1st: To me, it makes sense that it was in black and white, since it was about a werewolf, right? A black and white horror comic, a little like the old 1970’s Marvel/Curtis magazine-sized comics magazines. And, its’ creator is Dave HOWLETT! That’s so perfect!  Just don’t rip my throat out, okay? Sorry, sorry. I had to do it…  Well, the good news is that you have the coolest name since Isambard Kingdom Brunel And, like him, you’re another Great Eastern! Well, a Great Eastern Canadian comics creator….in Eastern Canada, that is! (I’m a history buff.)

Dave: Would you believe, the connection between my last name and a werewolf’s howl was something that never occurred to me until it was pointed out by my friend and future collaborator Sean Jordan when we first met?

1st: I’m going to tell you a little story. By now, you’ve figured out that I like telling stories. Usually, they’re a lot longer than ‘little’. Heck, you may have even been there, that night. But probably not, since I was the only one who got most of those answers right. Years ago, when Park Lane Cinemas was playing (I think it was the second Frank Miller’s Sin City movie), based on the comics series – as everyone sat there in their seats, and before the curtain rolled back to start the pre-show before the movie started — I don’t even recall if the pre-show features were a thing back then — suddenly, two ushers, a mal and a female, walked out on ‘stage’ in front of the film curtain, and proclaimed that they had some Sin City prizes to give out to members of the audience, before the second Sin City movie started. That is, whoever could answer some Sin City-based trivia questions would win some of those prizes. I was very tired that night, so I only got one question right, even though I had bought and read all of the various Sin City comics mini-series. That particular trivia question was, “Name the titles of three of the past Sin City comics mini-series!” They wanted three answers to that question, although there had been more than three Sin City comics mini-series. I could only think of two out of the three titles, namely: “The Big Fat Kill!’ and “That Yellow Bastard!” The female usher said, “That’s right, for those answers! But I need one more answer to win for you to win this hardcover signed Sin City book!” I had been up the night before really late, burning the midnight oil, working on a comics interview, and was too darn tired to remember a third title. But she gave me the book anyway, because no one else there knew ANY of those titles. When I got home later, and opened this hardcover book up, after we’d watched this movie, this hardcover Sin City Book had been signed…By Frank Miller-! I still have it, to this day.

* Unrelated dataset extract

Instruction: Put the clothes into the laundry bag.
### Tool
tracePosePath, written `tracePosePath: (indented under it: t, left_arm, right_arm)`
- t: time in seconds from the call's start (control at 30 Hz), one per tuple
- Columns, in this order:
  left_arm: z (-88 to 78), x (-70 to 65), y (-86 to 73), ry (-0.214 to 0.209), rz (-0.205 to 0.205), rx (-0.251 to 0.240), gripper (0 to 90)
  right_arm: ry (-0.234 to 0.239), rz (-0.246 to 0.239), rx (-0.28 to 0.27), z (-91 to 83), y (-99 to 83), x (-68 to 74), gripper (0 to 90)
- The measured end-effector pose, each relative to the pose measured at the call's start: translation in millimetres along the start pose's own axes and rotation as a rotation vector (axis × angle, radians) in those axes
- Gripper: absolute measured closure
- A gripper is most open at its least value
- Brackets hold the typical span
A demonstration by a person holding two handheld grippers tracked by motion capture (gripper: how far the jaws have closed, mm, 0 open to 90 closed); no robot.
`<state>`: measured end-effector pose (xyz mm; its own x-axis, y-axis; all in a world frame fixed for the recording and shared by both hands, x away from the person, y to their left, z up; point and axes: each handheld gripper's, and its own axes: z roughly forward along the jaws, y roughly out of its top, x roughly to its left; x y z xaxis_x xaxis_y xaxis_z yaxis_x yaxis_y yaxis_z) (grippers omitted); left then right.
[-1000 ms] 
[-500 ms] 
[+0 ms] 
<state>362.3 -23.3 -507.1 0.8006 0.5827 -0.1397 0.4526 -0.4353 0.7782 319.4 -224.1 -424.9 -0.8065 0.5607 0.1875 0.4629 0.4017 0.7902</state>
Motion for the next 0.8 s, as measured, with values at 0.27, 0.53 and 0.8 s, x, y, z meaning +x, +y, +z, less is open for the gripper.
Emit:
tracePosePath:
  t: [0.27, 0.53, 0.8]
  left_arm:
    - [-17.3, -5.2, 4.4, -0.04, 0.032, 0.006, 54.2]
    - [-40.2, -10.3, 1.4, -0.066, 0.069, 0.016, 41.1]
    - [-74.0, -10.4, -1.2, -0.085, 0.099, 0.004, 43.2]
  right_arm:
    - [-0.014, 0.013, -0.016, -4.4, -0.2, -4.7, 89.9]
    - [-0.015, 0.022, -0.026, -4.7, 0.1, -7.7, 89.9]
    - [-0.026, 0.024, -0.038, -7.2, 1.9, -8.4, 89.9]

Dave: Nice! I missed the second one in the theatre. If I had been there, I would have gotten them all in a heartbeat. Then, myself and several friends did a one-shot comic called The Halifax Explosion; which was an attempt to create a Halifax-centric superhero universe. I’m pretty embarrassed by my work in that one.

1st: You know, I collect Canadian comics in general, and Nova Scotian creators and published comics, in particular. This isn’t the only reason for that, but I do like to support Canadian comics, including especially, local creator comics. I own several different versions of The Halifax Explosion comics, all one-shots, and all by different creators. Even Owen McCarron did one that I have. It was a large tabloid b & w newspaper comic, given away, many years ago, at the Halifax Maritime Museum of The Atlantic, on the waterfront. But in fact, that one, I got from his kindness; he’d had extra copies. I may be wrong, but I don’t think I have yours. I didn’t realize you did that one, either. I don’t think I am at all familiar with your version of The Halifax Explosion, an actual event in Halifax, (Nova Scotia), Canadian history (for our readers) that was, in REAL LIFE, the largest – ever – if accidental, man-made explosion in the history of this entire planet, before the Atom Bomb! Great loss of life, and with thousands permanently blinded, by flying glass. Google it, folks! It happened in Halifax, Nova Scotia harbor, on December tenth, 1917, during World War One, which, (before the second world war), had been previously known as The Great War. Two ships had collided in the harbor; one of those was full to the gunnels with munitions.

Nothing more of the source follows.